Congress secretly boosted U.S. spy agency funding last year, pushing the government's intelligence "black budget" to its highest publicly known level, and raising questions about the reason for the surge.

Funding for the CIA, National Security Agency, and 14 other civilian intelligence agencies soared nearly 9 percent to $59.4 billion in fiscal 2018, and military intelligence funding grew more than 20 percent to $22.1 billion.

Overall intelligence spending increased more than 10 percent to $81.5 billion, according to figures released by the Office of the Director of National Intelligence and the Defense Department on Tuesday, a month after the fiscal year ended.

Individual agency budgets aren't disclosed in the new figures. In a statement, the ODNI said "such disclosures could harm national security," which transparency advocates dispute.

"It is a significant jump. It is a bigger incremental increase than we've seen for quite a few years," said Steven Aftergood, who directs the Project on Government Secrecy at the Federation of American Scientists.

"What exactly that signifies, it's hard to say. Are there new program leads? Are there new acquisitions? ... It could be new operations or collection programs," he said. "We don't know, and we're not supposed to know."

The first full fiscal year of President Trump’s administration coincided with significant attention on Russia's role in the 2016 election, but also aggressive Trump push-back on the use of intelligence collected on his campaign advisers.

Congress typically budgets less than the executive branch requests for spy agencies. But last year, lawmakers appropriated more than was sought.

Civilian spy budgets
Washington Examiner

Intelligence budget requests are debated behind closed doors by a select group of lawmakers on relevant Senate and House committees and are passed as a classified legislative "annex" not broadcast to the public or lawmakers who don’t put effort into learning the amounts.

Under then-President Barack Obama in 2014, 62 lawmakers asked the administration to voluntarily disclose individual agency requests in a push backed by legislation, but momentum dissipated before Trump took office.

Rep.

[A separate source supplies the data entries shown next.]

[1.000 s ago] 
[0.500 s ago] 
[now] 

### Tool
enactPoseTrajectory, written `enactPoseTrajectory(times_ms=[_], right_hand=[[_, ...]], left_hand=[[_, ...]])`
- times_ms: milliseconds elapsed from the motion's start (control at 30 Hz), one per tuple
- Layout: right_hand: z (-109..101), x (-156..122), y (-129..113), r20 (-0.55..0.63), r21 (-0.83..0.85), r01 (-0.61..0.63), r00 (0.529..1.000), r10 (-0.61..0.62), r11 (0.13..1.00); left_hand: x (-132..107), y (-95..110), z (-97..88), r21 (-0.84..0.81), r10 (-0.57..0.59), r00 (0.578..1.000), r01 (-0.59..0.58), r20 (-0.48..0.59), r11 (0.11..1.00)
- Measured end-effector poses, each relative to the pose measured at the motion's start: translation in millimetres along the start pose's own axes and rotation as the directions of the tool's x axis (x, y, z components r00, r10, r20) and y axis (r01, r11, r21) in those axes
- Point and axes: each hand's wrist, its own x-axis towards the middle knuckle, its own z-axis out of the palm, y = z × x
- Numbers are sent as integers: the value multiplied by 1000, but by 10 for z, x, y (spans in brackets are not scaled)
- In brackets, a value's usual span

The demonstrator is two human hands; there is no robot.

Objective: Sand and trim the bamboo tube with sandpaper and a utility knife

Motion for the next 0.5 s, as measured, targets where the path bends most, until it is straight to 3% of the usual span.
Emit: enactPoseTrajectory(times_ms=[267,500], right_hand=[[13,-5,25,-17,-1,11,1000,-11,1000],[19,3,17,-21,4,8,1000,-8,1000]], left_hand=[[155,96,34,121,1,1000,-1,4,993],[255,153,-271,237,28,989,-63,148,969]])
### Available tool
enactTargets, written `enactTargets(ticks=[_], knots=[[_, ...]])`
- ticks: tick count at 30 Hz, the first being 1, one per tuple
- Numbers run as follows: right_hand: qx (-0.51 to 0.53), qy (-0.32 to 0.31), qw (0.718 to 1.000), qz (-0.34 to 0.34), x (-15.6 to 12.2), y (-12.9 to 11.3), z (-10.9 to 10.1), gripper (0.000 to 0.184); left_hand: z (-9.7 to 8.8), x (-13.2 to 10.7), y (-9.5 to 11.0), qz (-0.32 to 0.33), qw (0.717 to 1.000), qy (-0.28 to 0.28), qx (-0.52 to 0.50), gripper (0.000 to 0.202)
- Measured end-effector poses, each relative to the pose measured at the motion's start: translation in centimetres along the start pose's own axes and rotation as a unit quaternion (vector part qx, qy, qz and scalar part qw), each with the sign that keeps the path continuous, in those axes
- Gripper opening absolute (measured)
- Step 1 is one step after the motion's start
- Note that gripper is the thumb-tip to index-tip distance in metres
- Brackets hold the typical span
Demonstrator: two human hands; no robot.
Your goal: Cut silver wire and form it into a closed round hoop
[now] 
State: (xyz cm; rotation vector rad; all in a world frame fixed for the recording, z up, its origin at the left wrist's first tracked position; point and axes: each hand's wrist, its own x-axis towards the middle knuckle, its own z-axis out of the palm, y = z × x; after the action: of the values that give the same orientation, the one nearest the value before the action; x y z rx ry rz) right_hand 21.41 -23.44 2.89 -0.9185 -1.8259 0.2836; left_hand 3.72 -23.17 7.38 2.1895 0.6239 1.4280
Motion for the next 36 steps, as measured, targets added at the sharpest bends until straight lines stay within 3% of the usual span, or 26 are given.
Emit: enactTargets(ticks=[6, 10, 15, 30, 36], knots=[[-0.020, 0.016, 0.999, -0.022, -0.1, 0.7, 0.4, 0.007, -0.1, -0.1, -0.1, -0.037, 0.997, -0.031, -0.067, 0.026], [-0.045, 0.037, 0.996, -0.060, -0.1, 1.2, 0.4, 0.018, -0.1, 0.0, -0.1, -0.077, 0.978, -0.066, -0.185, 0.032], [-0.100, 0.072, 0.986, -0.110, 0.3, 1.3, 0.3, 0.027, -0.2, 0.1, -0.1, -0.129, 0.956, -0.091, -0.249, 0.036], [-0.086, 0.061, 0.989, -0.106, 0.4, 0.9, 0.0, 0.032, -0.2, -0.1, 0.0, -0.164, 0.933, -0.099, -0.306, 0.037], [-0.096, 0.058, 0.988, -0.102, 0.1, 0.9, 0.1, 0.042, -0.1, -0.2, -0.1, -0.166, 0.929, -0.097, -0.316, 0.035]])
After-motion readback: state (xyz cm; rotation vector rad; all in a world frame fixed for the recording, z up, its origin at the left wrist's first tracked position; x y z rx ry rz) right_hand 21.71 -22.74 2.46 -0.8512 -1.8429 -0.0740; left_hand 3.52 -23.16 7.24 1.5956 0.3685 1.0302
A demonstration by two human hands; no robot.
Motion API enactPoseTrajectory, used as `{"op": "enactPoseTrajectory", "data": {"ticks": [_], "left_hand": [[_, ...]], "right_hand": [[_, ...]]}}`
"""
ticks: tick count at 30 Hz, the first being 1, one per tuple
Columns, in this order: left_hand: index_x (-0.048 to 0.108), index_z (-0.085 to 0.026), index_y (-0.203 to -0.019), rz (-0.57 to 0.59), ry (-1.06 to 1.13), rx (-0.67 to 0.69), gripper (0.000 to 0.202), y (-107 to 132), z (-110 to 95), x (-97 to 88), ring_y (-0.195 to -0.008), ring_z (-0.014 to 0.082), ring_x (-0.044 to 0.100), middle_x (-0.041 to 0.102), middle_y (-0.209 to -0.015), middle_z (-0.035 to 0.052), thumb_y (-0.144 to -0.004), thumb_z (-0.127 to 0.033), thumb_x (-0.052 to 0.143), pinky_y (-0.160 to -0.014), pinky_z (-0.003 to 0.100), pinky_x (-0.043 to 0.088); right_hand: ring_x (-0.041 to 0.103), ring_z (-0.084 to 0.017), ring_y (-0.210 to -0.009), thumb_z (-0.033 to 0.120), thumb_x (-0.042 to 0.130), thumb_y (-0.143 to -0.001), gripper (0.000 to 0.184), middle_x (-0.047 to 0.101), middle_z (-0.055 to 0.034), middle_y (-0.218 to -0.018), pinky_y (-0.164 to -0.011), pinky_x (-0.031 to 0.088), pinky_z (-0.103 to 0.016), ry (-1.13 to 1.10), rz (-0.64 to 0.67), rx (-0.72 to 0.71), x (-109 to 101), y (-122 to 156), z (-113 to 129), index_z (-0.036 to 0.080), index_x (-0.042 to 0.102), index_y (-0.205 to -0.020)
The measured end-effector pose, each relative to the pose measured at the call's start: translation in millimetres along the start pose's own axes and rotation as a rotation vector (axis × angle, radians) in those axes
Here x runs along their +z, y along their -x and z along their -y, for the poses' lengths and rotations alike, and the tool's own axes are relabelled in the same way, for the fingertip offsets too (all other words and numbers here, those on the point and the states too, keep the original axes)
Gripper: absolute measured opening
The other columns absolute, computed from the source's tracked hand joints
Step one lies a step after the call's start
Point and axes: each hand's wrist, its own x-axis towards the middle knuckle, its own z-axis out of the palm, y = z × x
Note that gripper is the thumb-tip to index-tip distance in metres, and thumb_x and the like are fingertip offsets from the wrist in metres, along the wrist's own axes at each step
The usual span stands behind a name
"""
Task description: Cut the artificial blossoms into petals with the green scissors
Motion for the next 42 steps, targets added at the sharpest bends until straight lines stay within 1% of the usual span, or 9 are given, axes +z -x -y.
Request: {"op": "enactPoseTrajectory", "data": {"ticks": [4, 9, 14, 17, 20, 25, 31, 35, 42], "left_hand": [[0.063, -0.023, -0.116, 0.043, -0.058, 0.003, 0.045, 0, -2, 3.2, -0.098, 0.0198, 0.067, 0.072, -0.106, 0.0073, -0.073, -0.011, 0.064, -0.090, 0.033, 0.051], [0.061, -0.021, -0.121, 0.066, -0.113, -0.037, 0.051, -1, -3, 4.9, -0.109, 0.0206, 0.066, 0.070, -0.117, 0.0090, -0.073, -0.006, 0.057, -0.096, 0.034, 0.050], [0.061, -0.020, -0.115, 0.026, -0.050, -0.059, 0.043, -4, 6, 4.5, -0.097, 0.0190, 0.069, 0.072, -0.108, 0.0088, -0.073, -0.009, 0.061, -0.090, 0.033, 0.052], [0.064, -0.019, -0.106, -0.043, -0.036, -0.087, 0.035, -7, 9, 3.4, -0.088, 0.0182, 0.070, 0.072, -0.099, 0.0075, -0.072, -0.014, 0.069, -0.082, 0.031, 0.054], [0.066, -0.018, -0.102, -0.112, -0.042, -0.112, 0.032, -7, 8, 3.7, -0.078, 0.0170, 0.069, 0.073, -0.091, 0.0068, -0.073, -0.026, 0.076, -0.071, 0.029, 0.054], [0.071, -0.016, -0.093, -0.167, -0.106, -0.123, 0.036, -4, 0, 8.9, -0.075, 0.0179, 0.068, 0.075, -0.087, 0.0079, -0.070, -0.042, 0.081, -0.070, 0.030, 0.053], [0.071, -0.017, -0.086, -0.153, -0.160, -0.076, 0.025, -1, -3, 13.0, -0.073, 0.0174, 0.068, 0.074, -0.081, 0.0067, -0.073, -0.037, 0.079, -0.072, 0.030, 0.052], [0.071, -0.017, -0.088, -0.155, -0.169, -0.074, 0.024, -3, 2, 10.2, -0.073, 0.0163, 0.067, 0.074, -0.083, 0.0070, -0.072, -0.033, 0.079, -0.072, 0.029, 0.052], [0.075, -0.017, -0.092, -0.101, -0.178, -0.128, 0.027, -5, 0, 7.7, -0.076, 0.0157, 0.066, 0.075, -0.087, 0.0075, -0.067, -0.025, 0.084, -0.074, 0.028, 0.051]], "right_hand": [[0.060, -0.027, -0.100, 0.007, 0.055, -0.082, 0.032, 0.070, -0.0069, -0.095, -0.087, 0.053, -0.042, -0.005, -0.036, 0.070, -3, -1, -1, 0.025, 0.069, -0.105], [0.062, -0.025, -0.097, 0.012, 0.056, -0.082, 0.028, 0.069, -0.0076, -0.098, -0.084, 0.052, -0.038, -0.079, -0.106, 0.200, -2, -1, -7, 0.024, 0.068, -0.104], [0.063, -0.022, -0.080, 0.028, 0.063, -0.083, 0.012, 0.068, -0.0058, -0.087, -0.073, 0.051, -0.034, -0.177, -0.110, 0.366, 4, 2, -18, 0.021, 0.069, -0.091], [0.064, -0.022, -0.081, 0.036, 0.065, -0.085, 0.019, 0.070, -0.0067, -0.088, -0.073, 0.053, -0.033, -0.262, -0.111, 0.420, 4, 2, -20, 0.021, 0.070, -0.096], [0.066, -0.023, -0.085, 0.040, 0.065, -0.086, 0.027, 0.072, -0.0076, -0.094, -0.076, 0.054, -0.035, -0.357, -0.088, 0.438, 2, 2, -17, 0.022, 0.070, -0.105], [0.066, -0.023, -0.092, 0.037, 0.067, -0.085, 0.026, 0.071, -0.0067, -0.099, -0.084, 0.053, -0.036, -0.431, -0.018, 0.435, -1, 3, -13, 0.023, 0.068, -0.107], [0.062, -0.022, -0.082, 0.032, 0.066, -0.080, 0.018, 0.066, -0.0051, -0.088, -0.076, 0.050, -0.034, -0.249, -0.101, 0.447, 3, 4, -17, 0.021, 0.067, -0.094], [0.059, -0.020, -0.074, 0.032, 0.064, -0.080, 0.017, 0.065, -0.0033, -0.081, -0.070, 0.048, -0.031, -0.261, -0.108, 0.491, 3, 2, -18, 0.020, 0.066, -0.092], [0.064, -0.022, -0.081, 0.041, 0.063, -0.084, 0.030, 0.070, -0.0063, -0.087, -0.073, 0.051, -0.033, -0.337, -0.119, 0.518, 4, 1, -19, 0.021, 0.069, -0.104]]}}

Peter Welch, D-Vt., a leader of the bipartisan transparency push, said secrecy over budget basics has "led to dubious policies, wasted money, and questionable effectiveness."

"The biggest threat to the success of any federal program is a combination of unlimited money and non-existent oversight," Welch said in a statement to the Washington Examiner. "That's the situation Congress has allowed to develop in the critical work of intelligence gathering. The top-line intelligence budgets for America's 16 intelligence agencies are unknown to the American taxpayer and largely unknown to the members of Congress who represent them."

The most recent individual spy-agency figures were revealed by former NSA contractor Edward Snowden, who provided the Washington Post with records on the fiscal 2013 budget that showed $14.7 billion in CIA funding and $10.8 billion for the NSA that year.

Information on specific agency programs largely comes through leaks to the media, such as reporting on covert CIA operations in Syria under Obama -- once budgeted a reported $1 billion a year -- or the NSA's failed post-9/11 Trailblazer electronic surveillance program, which cost a reported $3.8 billion.

Aftergood, an advocate of greater transparency, said "there is a shortage of leadership in this area within government and lots of questions are going unanswered."